Basics of Writing your own Blueprint
Write your own Blueprints to deploy software and configuration to PC Assets — the Properties, Validator, Worker, and Payload, explained.
Basics of Writing Your Own Blueprint
The Blueprints architecture is open: you can deploy custom software, apply settings, and do almost any work on PC Assets. Blueprints are written in PowerShell and run as Modifiers against Assets.
Before You Start
- There are many Blueprints already written — search the Public Library first to see if yours exists.
- Keep Blueprints atomic: each should do one specific thing. Write several focused Blueprints rather than one master Blueprint.
- Existing Blueprints are open — review their PowerShell source for examples that make writing your own much easier.
The Four Parts of a Blueprint
- Properties — a configurable block of variables set when a Modifier is built.
- Validator — a PowerShell script that decides whether the work is already done.
- Worker — a PowerShell script that performs the work.
- Payload — an optional file downloaded and made available to the Worker.
Payload Details
Many Blueprints include a Payload: a single downloadable file (MSI, EXE, ZIP, or any type) at a fixed, credential-free URL. A Payload has three parts:
- Payload Filename — the local filename the download is saved as (e.g. payload.zip, chrome.msi), useful for referencing it in the Worker.
- Payload URL — a complete HTTP/HTTPS URL, including the protocol, that is publicly accessible without credentials.
- Payload Checksum — the expected SHA2 (SHA-256) checksum of the downloaded file. If the runtime checksum doesn’t match, the Worker won’t run. Enter the correct checksum or machines will never validate the payload.
Predefined Constants
Several constants are available in Validators and Workers:
Configurable Properties
Properties are variables the Blueprint exposes to the Modifier, in the form $key=value or $key=“String Value”, with # comments describing each. Only expose variables that should be customizable per Modifier — do not expose internal, Blueprint-specific values, as that adds complexity and risk. Example:
# Name users will see in the print dialog
$printercommonname=“HP Enterprise M553”
# Printer IP address
$PrinterIPAddress=“10.0.0.60”
Validator
The Validator decides how much work a machine needs to do, both before the Worker runs (should it run?) and after (did it succeed?). It must produce exactly one output:
- $VALIDATED_WORK_DONE — already complete; the Worker is skipped.
- $VALIDATED_WORK_NEEDED — the Worker should run.
- $VALIDATED_WORK_INDETERMINATE (the default) — can’t determine; the Worker is skipped.
- $VALIDATED_RUN_ALWAYS — run every poll (use carefully to avoid overwork).
If the output is blank or unrecognized, it’s treated as INDETERMINATE. Avoid any stray console output or non-squelched errors in the Validator — that’s the most common reason a Validator unintentionally returns INDETERMINATE and the Worker never runs. In your Validator, Write-Output the appropriate constant for each case (for example, check the registry to see whether software is already installed).
Worker
The Worker does the actual work. Running with Local Administrator rights, it can install software, change configuration, delete files, and more. It has access to the Properties and to the Payload. Workers run in a temporary working directory (where the Payload is downloaded) that is deleted afterward. Example install line:
msiexec /i GoogleChromeStandaloneEnterprise64.msi /qn
The Worker’s STDOUT becomes the report sent back to the cloud and visible to anyone who can view the Asset (Reporter and above) — so never output anything sensitive. Reports are truncated to 2000 characters.

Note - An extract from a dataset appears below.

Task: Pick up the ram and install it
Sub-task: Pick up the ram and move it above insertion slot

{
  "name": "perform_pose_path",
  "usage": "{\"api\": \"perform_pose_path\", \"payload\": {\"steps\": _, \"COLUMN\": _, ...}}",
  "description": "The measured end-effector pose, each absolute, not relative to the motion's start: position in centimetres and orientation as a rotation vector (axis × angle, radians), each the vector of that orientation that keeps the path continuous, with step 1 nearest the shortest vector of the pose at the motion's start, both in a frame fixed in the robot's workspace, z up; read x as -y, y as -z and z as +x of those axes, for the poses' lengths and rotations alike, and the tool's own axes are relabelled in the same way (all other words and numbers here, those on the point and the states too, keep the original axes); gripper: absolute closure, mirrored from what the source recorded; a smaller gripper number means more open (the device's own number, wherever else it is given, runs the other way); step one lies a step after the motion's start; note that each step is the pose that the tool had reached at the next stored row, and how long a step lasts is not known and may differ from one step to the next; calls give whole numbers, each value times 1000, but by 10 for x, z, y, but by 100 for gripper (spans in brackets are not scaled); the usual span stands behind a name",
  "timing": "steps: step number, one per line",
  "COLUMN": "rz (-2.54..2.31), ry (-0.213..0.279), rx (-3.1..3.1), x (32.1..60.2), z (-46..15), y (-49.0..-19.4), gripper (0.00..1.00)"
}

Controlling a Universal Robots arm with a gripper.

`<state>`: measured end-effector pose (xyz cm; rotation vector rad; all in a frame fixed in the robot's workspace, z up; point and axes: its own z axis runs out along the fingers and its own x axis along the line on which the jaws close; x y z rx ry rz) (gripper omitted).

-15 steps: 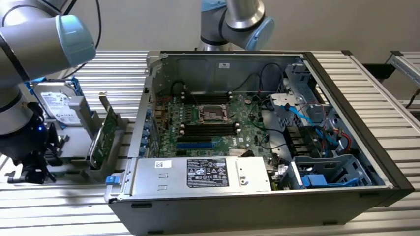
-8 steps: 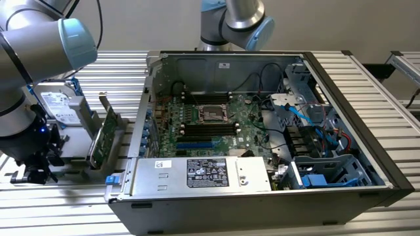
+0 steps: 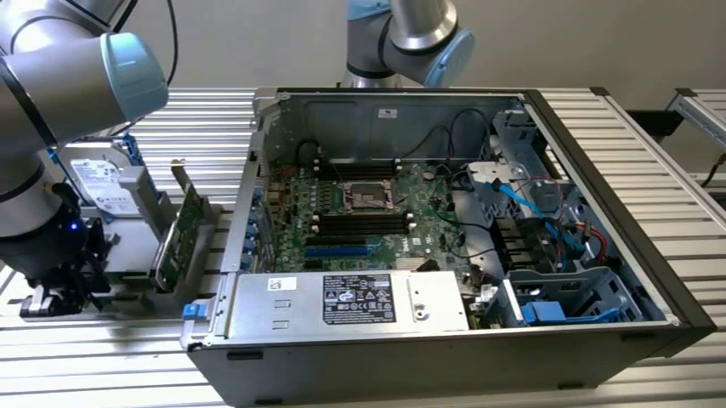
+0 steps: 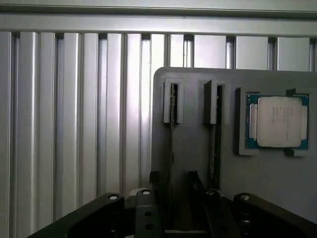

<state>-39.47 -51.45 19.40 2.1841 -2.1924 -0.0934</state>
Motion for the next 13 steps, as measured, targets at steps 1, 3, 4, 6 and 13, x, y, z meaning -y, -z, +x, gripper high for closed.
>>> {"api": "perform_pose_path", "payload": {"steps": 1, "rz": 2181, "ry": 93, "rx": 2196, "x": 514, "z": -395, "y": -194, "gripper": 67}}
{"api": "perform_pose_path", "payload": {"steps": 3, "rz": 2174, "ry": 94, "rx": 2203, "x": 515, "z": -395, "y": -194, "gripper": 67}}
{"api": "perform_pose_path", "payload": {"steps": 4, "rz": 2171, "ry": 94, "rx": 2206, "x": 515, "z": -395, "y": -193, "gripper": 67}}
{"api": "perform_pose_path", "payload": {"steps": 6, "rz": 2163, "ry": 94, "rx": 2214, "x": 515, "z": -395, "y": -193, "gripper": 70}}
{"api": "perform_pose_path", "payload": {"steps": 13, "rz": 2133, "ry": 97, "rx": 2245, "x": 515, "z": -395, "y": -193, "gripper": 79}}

Asset Connectors: A Special Worker Output
Any Blueprint can act as an Asset Connector by having the Worker emit a special line. Every report line beginning with ##ASSETCONNECTOR## is parsed as a connector:
##ASSETCONNECTOR##[
This is useful when you need code on the machine to build the connector URL (for example a Splashtop or RustDesk link).
A Word of Caution
Validators and Workers run as an elevated service with Local Administrator rights, so they can do real harm. This power is necessary for installing software and changing configuration — use it responsibly. For reference, they execute as 32-bit PowerShell via C:\Windows\sysnative\WindowsPowerShell\v1.0\powershell.exe.
Common Questions
What language are Blueprints written in?
PowerShell.
My Worker never runs — why?
Most often the Validator returned INDETERMINATE because of stray console output or an error. Squelch output and return one explicit constant.
What checksum does the Payload use?
SHA2 (SHA-256) of the downloaded file. A mismatch stops the Worker.
Where can the Payload be hosted?
At a fixed, public HTTP/HTTPS URL that needs no credentials.
Can a report contain sensitive data?
It shouldn’t — the Worker’s STDOUT is visible to anyone who can view the Asset, and is truncated to 2000 characters.